(DIRECTIONS): All lines from the one with "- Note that" to the end of the listing below are to be transcribed exactly; both end lines are included, and no other lines are.

Top of GIVEN MATERIAL

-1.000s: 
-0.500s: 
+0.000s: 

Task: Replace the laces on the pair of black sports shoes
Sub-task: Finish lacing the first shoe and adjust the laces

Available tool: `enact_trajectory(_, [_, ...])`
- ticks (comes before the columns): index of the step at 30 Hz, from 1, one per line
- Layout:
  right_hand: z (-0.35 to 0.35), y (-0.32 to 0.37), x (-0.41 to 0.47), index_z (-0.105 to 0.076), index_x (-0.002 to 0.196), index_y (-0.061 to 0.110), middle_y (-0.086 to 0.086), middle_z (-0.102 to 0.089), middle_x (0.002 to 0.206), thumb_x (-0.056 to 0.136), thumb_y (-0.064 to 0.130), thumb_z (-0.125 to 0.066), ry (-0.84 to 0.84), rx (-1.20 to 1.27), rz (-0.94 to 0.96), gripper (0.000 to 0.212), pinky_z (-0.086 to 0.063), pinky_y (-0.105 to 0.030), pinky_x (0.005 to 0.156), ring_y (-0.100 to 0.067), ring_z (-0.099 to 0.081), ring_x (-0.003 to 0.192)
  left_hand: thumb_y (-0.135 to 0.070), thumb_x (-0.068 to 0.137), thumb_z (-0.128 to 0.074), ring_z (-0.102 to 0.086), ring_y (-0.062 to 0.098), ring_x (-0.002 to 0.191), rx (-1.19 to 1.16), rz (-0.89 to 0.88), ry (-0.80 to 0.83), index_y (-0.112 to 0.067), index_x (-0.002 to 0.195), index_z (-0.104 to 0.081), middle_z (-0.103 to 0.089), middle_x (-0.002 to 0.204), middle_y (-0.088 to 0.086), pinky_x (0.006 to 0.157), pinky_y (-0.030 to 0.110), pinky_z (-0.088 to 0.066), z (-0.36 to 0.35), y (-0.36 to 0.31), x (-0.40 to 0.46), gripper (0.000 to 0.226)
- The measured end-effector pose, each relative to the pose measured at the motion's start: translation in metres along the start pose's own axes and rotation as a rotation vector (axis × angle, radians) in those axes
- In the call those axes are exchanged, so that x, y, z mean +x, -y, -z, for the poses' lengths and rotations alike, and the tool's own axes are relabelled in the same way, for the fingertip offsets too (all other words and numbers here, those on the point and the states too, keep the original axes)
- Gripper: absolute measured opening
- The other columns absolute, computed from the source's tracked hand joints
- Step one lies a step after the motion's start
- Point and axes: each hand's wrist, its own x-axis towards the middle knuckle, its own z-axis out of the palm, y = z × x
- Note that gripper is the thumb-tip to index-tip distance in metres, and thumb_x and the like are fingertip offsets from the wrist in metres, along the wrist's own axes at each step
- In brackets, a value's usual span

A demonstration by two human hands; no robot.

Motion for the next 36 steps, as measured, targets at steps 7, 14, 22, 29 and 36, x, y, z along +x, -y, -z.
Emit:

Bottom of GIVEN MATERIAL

(REPLY TO THE TASK):
- Note that gripper is the thumb-tip to index-tip distance in metres, and thumb_x and the like are fingertip offsets from the wrist in metres, along the wrist's own axes at each step
- In brackets, a value's usual span

A demonstration by two human hands; no robot.

Motion for the next 36 steps, as measured, targets at steps 7, 14, 22, 29 and 36, x, y, z along +x, -y, -z.
Emit:

The response is finished, and the exercise is complete.